Kamela Baghdasaryuans neues Zuhause ist eigentlich keines. Nur eine einfache Baracke mit drei winzigen Zimmern und Wellblechdach, viel zu klein für fünf Menschen. Hier, gut 30 Kilometer südlich der Hauptstadt Jerewan, hat die Familie nach der Flucht aus Bergkarabach eine notdürftige Unterkunft gefunden.
Zur Erinnerung: Nach einer monatelangen Blockade des Latschin-Korridors –dem einzigen Zugang nach Bergkarabach – und damit verbunden der Aushungerung der armenisch-christlichen Bevölkerung von Bergkarabach und einer anschliessenden Offensive kapitulierte Bergkarabach Mitte September 2023 vor dem militärisch weit überlegenen islamischen Aserbaidschan. Die Regierung in Baku kündigte an, zum 1. Januar 2024 alle staatlichen Institutionen und Organisationen der Republik Bergkarabach (Arzach) aufzulösen und Bergkarabach vollständig Aserbaidschan einzuverleiben.
Tränen schiessen in Kamelas Augen, wenn sie von den dramatischen Tagen im vergangenen September erzählt. «Wir konnten nicht einmal mehr Kleidung einpacken. Wir kamen mit fast nichts in Armenien an. Als wir dann in dieses Haus kamen, war es fast leer», erzählt Kamela Baghdasaryuan an ihrem wackeligen Esstisch und wischt sich wieder die Augen.
Auch jetzt hat die Familie kaum mehr als nichts, von Betten, nackten Glühbirnen an der Decke und etwas Kleidung abgesehen. Der Kühlschrank kommt von der armenischen Caritas; Betten und Bezüge waren Geschenke von Privatleuten. Ein kühler Luftzug fegt durch die Räume; an der Decke zeigen sich braune Feuchtigkeitsflecken. Doch mehr kann sich die Familie nicht leisten. In Bergkarabach arbeitete Kamela Baghdasaryuan in einer Schulküche, ihr Mann war Soldat. Die Familie hatte ein Haus und hielt noch einige Tiere. Doch in Armenien ist das anders: «Wir haben hier nach Arbeit gesucht, aber wir finden nichts», sagt sie.

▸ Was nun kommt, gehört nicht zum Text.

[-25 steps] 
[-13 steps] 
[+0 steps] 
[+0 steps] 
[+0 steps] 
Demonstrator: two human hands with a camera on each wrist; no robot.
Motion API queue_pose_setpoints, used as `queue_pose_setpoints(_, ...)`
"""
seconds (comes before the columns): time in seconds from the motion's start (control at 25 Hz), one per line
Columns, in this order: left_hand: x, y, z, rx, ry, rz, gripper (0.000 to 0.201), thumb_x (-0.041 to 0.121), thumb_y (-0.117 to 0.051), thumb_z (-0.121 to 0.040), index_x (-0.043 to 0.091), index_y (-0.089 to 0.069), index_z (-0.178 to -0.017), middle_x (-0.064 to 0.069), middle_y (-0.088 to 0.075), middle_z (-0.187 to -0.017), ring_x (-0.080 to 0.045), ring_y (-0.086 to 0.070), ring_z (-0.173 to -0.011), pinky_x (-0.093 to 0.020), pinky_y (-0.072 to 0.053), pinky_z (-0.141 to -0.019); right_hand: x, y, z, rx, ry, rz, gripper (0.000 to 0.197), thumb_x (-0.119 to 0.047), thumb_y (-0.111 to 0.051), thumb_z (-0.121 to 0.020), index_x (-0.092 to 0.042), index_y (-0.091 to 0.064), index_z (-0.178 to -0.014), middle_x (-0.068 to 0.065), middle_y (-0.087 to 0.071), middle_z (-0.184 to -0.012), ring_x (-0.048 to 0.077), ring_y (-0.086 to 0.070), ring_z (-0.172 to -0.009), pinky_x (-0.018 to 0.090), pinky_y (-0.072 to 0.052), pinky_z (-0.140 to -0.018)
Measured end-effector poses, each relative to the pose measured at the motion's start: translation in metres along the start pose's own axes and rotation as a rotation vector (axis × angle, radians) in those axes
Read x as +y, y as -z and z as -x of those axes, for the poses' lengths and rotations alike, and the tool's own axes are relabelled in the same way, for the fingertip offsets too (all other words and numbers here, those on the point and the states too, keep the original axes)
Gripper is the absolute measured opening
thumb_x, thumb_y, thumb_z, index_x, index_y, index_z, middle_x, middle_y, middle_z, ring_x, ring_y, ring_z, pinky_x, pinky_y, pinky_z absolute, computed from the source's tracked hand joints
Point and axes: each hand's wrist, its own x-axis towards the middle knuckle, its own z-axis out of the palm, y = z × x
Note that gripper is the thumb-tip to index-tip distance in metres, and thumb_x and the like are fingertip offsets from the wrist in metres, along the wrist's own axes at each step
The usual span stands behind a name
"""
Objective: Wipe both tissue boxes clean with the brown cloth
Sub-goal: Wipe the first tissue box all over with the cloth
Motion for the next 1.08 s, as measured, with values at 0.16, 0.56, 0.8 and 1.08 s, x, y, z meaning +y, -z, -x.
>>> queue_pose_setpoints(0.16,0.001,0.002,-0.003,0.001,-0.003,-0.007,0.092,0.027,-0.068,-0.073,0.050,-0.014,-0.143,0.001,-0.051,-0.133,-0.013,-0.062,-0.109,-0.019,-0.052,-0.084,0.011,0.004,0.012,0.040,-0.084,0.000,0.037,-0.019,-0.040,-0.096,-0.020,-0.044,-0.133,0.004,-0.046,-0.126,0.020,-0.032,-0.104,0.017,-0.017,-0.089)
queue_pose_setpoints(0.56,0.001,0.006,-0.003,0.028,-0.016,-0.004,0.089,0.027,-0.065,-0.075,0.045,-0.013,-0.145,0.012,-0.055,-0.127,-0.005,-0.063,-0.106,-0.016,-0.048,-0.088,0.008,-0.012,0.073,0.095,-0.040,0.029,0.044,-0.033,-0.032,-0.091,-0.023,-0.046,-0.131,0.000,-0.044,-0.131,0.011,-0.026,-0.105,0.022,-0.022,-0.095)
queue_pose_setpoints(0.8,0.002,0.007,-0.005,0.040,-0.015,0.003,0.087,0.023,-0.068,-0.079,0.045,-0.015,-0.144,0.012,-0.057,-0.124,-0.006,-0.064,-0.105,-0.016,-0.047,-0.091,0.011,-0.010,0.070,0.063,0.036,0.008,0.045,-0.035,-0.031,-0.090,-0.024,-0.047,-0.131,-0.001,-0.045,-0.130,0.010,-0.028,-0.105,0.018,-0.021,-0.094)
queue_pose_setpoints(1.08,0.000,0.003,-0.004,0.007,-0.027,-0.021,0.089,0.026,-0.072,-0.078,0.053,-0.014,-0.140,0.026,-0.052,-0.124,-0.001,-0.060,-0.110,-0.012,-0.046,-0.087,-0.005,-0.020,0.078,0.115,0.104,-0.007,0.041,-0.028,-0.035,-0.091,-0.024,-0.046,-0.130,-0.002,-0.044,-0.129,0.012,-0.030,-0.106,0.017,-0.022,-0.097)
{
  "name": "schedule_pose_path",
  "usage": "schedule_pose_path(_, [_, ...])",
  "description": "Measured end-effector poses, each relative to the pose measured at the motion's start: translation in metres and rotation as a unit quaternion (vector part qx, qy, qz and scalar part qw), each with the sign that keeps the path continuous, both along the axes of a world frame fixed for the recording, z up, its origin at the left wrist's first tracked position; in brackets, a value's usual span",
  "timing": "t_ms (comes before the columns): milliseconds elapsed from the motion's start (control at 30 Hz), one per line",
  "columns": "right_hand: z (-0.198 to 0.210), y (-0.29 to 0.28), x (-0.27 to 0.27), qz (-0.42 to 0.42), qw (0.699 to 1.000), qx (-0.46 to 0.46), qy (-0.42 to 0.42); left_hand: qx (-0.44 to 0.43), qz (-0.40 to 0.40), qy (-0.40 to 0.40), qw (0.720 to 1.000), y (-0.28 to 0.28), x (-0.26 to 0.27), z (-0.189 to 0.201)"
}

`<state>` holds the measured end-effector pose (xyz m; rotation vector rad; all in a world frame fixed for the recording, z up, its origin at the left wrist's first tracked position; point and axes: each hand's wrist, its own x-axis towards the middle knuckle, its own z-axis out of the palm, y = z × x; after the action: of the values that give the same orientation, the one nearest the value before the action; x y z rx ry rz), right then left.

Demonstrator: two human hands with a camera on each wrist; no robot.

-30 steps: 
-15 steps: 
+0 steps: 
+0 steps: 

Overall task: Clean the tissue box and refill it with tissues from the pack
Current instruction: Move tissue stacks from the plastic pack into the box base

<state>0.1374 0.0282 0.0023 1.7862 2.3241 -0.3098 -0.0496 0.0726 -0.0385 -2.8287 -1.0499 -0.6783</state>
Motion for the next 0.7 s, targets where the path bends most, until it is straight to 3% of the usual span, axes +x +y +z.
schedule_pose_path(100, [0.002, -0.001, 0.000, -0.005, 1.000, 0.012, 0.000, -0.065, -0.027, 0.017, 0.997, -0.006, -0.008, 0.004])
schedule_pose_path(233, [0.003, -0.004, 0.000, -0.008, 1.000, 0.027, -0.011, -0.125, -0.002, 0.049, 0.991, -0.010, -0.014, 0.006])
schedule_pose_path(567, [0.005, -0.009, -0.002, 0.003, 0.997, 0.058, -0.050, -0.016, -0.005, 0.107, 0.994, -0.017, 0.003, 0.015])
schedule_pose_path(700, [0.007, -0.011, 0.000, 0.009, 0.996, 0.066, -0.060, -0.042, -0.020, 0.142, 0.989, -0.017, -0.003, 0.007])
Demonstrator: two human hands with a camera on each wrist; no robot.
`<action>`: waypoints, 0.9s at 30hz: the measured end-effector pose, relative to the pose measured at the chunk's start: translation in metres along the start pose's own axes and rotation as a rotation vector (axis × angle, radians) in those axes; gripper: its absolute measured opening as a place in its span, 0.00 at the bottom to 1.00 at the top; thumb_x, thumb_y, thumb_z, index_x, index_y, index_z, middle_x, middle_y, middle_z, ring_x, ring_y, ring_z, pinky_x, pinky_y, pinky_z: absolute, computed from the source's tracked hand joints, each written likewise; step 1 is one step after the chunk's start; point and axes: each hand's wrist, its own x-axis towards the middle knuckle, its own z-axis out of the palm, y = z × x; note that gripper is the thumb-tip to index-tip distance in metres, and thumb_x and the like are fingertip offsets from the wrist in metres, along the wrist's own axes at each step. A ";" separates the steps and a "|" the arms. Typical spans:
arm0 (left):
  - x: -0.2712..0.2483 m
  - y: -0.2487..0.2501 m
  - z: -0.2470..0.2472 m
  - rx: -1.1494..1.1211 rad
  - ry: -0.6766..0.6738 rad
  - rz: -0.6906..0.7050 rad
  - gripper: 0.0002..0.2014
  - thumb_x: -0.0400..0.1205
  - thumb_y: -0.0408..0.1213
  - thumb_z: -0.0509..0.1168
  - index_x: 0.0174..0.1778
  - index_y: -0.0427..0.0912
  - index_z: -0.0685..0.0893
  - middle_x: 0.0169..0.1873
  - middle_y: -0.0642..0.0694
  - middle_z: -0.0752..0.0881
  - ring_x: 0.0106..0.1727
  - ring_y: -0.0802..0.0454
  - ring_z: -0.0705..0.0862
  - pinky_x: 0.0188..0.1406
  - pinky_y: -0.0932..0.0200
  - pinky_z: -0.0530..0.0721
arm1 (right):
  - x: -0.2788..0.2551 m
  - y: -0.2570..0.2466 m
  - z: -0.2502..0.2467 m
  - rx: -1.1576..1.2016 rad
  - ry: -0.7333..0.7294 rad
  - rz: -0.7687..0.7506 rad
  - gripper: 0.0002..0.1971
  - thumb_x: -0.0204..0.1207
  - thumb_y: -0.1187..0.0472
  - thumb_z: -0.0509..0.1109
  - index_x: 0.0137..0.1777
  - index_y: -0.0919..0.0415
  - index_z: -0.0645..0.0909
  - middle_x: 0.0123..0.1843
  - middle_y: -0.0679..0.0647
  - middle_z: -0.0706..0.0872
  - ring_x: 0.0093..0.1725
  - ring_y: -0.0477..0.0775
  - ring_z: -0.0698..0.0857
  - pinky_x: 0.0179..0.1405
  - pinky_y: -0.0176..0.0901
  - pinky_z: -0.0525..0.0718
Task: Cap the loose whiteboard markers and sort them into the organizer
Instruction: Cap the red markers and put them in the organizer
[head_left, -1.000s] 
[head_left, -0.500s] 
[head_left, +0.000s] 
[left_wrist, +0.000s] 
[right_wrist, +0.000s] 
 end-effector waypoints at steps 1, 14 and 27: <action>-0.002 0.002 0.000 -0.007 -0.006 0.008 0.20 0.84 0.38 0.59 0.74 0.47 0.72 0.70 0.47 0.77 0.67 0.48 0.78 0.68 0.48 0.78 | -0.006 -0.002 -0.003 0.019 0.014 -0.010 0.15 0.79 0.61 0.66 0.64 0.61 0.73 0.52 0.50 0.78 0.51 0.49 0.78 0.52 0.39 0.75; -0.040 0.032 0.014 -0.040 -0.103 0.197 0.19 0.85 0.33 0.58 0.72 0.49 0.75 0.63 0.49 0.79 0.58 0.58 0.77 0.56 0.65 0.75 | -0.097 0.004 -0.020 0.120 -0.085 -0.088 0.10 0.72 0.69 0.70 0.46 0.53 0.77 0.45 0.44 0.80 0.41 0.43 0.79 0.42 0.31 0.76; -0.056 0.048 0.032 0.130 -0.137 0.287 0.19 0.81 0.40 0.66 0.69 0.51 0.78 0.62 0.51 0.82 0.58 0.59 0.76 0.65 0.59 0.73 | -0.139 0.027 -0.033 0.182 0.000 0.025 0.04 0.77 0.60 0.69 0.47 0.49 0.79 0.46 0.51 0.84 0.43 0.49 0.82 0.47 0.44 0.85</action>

Trotz Unterstützung durch Armenien reicht das Geld nur für das Nötigste
Vielen Geflüchteten geht es ähnlich. Ihre mehrheitlich von Armeniern besiedelte Heimat Bergkarabach hatte sich 1991 für unabhängig erklärt. Das hatte die internationale Gemeinschaft jedoch nicht anerkannt; nach internationalem Verständnis gehört die Region zu Aserbaidschan. Stalin hatte 1921 Bergkarabach der damaligen Sowjetrepublik Aserbaidschan zugschanzt und damit den Grund für die blutigen Konflikte in dieser Region gelegt. Nach dem aserbaidschanischen Überfall im September 2023 floh fast die gesamte Bevölkerung binnen weniger Tage nach Armenien.
Die Regierung in Jerewan, Hilfsorganisationen und zahlreiche lokale Freiwillige versorgten die Flüchtlinge in kürzester Zeit mit dem Nötigsten und brachten sie in temporären Unterkünften unter. Man organisierte die Auszahlung von Renten und integrierte Zehntausende Kinder in lokalen Schulen. Auch können Flüchtlinge die armenische Staatsbürgerschaft beantragen.